The Influence of Mathematical Models on Art

Artists and Art Movements Influenced by Mathematical Models

Constructivism

Herbert Read says of constructivist sculpture that "it has often been noted that they approximate, unintentionally, to the visual models constructed by scientists to illustrate algebraic formula." (Read, p. 70)

Naum Gabo

Gabo was a sculptor and a major architect of the Constructivist movement. Apparently Gabo studied mathematical models during the time that he was in Paris (A+H), for a direct influence on his work see his Construction in Space: Crystal (1937) (for information see Anthony Hill article, see refs). Also have a reference for a comparison between Spheric Theme and Ennepers surface (see Manuel Corrada in refs).

Gabo's use of string in his sculpture seems to be related to the inspiration that he drew from mathematical models (A+H, p. 127) as well as out of material necessity (he was unable to obtain his usual material due to the war) and the influence of Barbara Hepworth (A+H, p. 128).
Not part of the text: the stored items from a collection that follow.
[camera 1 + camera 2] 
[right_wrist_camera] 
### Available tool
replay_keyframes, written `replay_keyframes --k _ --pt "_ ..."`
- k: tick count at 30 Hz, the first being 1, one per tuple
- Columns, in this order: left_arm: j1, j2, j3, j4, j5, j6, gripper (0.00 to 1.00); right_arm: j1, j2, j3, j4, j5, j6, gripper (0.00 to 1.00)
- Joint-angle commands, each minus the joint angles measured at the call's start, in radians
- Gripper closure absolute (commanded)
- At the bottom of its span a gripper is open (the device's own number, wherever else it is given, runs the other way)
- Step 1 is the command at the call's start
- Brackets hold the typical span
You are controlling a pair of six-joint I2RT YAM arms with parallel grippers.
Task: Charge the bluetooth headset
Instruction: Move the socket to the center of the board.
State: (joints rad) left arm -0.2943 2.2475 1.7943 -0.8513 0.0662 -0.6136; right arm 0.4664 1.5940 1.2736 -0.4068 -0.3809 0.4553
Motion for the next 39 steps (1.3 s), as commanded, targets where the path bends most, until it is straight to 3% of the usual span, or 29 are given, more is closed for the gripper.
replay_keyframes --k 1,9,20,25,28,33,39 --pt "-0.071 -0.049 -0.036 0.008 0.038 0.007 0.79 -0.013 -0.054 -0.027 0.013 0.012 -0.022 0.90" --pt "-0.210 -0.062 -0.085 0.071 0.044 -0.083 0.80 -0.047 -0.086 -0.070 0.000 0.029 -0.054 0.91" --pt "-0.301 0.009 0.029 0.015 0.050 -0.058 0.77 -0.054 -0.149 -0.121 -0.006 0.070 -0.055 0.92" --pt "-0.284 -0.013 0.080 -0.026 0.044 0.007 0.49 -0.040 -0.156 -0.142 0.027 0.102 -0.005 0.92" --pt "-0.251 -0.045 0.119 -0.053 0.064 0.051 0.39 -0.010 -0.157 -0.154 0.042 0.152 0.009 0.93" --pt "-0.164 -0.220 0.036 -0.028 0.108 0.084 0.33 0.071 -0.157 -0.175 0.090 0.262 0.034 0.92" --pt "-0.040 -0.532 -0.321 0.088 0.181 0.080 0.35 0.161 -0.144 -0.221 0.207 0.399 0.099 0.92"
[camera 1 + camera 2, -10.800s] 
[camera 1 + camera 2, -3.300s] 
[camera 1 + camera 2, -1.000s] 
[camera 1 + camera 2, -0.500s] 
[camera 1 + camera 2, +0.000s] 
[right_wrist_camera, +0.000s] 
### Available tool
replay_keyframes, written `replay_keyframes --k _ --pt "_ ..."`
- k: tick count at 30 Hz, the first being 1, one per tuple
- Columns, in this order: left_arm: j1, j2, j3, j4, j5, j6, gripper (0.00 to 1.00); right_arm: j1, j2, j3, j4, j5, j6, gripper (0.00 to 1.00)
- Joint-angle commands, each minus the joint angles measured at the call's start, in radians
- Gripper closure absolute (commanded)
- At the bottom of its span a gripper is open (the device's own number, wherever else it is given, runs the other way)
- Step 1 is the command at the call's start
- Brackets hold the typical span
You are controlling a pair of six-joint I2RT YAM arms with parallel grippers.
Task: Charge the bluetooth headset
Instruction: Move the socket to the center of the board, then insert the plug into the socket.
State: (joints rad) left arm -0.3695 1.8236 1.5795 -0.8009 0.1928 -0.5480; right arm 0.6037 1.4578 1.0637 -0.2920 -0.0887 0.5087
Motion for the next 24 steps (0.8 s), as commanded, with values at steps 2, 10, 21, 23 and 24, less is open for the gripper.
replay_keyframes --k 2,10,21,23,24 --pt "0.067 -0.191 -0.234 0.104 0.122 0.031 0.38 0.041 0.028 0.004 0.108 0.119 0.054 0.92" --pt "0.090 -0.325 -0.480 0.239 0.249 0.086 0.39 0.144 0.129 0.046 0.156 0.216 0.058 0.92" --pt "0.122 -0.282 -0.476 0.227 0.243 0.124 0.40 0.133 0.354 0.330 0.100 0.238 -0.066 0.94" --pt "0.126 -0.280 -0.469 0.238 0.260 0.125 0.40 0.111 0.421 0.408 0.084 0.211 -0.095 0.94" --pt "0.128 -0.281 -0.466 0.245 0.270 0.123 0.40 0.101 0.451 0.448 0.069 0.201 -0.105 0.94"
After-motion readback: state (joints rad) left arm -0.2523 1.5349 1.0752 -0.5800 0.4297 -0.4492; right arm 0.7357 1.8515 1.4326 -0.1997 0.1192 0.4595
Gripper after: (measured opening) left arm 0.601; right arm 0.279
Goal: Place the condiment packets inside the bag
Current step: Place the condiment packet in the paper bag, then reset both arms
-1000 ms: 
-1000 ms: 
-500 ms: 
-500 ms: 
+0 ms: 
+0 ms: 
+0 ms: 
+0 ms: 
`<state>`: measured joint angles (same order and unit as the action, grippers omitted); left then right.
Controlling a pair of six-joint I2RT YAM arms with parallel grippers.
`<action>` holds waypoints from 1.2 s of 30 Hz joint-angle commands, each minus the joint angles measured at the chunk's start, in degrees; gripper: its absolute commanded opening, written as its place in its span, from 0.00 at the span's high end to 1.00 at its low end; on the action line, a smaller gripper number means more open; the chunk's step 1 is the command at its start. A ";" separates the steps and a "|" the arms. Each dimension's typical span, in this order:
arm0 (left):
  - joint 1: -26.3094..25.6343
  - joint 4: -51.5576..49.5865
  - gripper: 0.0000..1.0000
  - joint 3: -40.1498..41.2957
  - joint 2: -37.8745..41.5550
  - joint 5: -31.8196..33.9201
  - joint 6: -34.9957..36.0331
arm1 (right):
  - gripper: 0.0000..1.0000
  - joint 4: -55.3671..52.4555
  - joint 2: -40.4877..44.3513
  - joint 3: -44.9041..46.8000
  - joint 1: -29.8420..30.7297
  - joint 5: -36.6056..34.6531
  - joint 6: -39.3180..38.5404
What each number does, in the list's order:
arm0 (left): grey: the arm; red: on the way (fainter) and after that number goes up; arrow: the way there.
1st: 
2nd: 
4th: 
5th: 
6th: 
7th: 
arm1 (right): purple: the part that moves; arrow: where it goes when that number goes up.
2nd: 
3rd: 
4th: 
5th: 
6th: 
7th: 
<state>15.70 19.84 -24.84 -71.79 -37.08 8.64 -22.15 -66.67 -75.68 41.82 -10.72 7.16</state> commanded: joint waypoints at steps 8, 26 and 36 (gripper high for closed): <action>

"In 1936 he decided that the cube (cornered) concept of space was restrictive and looked for someting in science that could be considered a basic space model, but found it non-existent.
"He then devised the `spheric' theme, an invention which he has used more or less consistently ever since. (The English scientist L. L. Whyte has written `...some dates are intesting, though they should not be overstressed. Gabo took up his spheric theme around 1936, Fejes began his systematic mathematical study of spherical point arrangements in Hungary in 1942 without knowing of earlier work, tentative attempts by J. J. Thomson from 1904 onwards..."...)

Barbara Hepworth

Hepworth was an abstract sculptor, involved with the Constructivist movement. She was close friends with Naum Gabo. A number of Hepworth's works seem to be inspired by mathematics and mathematical models (see below). While Hammacher claimed that this inspiration came from Hepworth's study of these models in Paris in her youth, Hammer and Lodder claim that the inspiration really came later. They quote a December 1935 letter from Hepworth to her husband Ben Nicholson: "John Summerson says there are some marvellous things in a mathematical school in Oxford -- sculptural working out of mathematical equations -- hidden away in a cupboard -- I think I shall go to Oxford as soon as I get back from Leeds" (p. 115-116).

Also, Hammer and Lodder note that the string work in Hepworth's drawings from the 1940s is very similar to curve stitching, which according to them was widely taught to young people beginning in 1906 to encourage interest in mathematics. They note as well that during the 1940s, Hepworth was running a nursury. They note that Alan Wilkinson has implied that these drawings of Hepworth's were inspired by Gabo (e.g. Linear Construction No. 1), but that recent evidence does not support this (the timeframe is worong). Instead they suggest that Gabo's use of string was in part influenced by Hepworth's work.

In letters to Margaret Gardiner, Hepworth "expressed concern that the speed of progress in science alone could be detrimental to society, and implied that the potential social value of art and science was dependent on their developing at a similar pace" (Barlow, p. 96).

From (Barlow, p. 100): "An interest in the laws determining both artisitic and scientific 'form' can be seen to be one of the mor econstant aspectes of the discussions between Hepworth and Bernal." Barlow goes on to quote a particular letter from Hepworth to Bernal, who had given some critical comments previously on the sculpture Three Forms. Hepworth agrees with his criticism and says "...my state of mind when I did it was not sufficiently clear. Consequently the other 2 shapes have not the perfection that was required to solve the third shape..." (p. 100). Barlow also says that accorinding to Maurice Goldsmith, Hepworth enjoyed visits from Bernal, during which he would discuss with her the mathematics and geometry in her works (p. 103, see refs for Goldsmith's book).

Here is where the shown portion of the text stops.